* Task item
Report back every line in the data that includes the string "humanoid".
[[ Extracted information, beginning ]]
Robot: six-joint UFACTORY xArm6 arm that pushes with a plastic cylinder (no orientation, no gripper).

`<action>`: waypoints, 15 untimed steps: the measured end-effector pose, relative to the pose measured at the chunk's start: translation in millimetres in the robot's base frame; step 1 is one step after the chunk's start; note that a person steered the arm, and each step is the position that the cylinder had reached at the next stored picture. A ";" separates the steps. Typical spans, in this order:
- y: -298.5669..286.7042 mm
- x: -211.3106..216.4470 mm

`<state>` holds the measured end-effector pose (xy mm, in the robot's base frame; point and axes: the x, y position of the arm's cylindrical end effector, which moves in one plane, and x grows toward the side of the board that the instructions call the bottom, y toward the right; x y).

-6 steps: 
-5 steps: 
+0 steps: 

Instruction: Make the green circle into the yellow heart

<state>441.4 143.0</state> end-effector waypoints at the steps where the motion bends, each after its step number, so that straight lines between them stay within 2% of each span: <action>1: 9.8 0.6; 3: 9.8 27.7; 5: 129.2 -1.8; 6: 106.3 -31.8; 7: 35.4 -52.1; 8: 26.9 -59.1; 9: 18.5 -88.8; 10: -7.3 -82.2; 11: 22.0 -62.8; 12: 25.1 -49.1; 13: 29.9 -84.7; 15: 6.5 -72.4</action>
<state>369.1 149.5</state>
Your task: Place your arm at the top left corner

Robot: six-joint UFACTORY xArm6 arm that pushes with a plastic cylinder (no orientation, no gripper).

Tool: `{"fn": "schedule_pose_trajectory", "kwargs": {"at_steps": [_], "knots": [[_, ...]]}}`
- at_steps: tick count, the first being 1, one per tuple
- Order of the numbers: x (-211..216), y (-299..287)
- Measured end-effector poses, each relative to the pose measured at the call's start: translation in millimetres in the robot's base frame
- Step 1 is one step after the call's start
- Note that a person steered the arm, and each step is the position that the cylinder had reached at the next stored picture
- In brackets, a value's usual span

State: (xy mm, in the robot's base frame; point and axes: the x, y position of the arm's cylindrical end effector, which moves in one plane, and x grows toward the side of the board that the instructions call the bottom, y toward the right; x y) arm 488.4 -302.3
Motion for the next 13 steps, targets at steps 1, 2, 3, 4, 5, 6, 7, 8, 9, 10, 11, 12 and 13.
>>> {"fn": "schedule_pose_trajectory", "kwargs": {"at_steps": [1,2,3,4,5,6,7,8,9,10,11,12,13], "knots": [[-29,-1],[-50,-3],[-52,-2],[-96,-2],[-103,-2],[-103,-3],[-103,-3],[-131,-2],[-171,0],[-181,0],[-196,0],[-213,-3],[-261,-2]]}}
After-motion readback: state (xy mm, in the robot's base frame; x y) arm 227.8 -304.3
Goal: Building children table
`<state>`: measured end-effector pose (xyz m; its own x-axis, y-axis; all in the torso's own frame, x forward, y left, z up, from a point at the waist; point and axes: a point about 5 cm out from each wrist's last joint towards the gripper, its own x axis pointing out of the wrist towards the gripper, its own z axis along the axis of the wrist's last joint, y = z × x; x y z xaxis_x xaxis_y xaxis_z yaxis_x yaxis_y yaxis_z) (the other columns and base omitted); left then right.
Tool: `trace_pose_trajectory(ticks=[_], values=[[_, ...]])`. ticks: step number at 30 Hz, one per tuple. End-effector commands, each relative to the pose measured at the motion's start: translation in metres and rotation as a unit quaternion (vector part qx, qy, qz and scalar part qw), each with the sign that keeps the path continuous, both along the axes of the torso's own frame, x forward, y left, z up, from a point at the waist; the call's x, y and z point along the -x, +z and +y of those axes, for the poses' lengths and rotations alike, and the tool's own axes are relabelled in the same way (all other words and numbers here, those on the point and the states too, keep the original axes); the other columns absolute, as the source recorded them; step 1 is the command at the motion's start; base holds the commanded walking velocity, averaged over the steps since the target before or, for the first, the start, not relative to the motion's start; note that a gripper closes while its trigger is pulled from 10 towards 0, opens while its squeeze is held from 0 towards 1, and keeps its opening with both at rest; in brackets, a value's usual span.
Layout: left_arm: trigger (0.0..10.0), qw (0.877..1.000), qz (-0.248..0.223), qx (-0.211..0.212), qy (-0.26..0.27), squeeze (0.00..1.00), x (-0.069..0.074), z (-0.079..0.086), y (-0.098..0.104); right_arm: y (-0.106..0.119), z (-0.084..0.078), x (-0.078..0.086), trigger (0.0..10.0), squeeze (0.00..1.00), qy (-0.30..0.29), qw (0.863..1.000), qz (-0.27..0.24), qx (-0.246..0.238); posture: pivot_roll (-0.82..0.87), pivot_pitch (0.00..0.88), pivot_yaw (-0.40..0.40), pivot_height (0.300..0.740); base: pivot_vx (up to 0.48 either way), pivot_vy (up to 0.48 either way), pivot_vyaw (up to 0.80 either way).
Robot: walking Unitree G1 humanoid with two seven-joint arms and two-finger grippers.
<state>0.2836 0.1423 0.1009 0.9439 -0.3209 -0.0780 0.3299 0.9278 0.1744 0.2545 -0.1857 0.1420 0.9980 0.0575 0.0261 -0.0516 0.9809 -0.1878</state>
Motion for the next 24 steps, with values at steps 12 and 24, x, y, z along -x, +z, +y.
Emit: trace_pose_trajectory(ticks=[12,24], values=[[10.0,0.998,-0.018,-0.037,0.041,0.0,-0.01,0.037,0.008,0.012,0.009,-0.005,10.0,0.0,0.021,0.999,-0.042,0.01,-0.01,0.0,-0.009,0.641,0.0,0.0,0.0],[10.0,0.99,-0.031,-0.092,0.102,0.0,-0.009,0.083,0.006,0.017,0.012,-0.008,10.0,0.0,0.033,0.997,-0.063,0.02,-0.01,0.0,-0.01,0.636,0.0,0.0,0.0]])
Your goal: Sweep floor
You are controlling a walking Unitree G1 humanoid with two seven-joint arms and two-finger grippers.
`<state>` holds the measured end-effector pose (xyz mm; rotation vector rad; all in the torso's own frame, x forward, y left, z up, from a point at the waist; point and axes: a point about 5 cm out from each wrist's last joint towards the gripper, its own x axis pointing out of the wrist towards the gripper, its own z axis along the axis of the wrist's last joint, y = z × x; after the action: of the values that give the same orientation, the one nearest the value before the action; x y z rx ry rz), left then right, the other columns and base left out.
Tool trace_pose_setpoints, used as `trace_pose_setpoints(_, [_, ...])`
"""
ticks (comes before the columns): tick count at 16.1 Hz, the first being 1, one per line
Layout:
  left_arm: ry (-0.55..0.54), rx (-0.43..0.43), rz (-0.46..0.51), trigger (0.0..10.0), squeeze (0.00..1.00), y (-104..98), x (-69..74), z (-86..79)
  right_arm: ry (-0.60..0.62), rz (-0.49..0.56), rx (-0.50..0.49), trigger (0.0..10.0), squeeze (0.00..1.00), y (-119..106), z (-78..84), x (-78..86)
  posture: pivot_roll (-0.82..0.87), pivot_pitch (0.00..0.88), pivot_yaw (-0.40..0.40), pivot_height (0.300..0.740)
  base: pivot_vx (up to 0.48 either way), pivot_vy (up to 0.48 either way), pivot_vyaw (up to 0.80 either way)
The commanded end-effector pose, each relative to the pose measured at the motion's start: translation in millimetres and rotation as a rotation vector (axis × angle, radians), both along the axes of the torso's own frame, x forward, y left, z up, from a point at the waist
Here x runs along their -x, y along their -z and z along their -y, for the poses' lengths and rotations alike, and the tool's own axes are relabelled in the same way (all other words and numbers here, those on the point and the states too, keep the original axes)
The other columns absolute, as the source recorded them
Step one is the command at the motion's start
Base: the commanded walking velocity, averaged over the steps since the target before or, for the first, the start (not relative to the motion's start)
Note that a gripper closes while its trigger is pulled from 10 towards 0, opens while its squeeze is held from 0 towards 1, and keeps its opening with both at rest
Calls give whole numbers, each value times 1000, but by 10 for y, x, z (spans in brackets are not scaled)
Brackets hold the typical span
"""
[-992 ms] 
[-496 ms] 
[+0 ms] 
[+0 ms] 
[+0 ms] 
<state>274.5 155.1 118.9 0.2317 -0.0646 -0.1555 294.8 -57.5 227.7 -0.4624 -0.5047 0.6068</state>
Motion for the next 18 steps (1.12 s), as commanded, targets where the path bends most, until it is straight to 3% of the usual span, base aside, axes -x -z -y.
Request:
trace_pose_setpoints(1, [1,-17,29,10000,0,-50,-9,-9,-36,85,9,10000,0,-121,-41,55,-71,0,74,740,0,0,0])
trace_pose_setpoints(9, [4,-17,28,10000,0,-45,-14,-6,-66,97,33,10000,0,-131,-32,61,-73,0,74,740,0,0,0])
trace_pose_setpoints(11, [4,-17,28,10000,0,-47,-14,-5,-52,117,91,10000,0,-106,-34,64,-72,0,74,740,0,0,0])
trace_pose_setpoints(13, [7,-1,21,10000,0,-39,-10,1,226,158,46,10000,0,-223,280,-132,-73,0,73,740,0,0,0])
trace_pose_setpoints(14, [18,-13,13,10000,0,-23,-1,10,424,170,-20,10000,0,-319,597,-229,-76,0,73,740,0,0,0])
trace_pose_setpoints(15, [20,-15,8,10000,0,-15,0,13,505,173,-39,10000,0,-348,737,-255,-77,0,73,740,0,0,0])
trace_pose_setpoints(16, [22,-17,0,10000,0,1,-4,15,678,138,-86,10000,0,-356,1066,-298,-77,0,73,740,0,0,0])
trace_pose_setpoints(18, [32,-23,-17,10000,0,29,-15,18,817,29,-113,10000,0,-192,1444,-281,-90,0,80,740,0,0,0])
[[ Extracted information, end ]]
* Finished task
Robot: walking Unitree G1 humanoid with two seven-joint arms and two-finger grippers.
You are controlling a walking Unitree G1 humanoid with two seven-joint arms and two-finger grippers.

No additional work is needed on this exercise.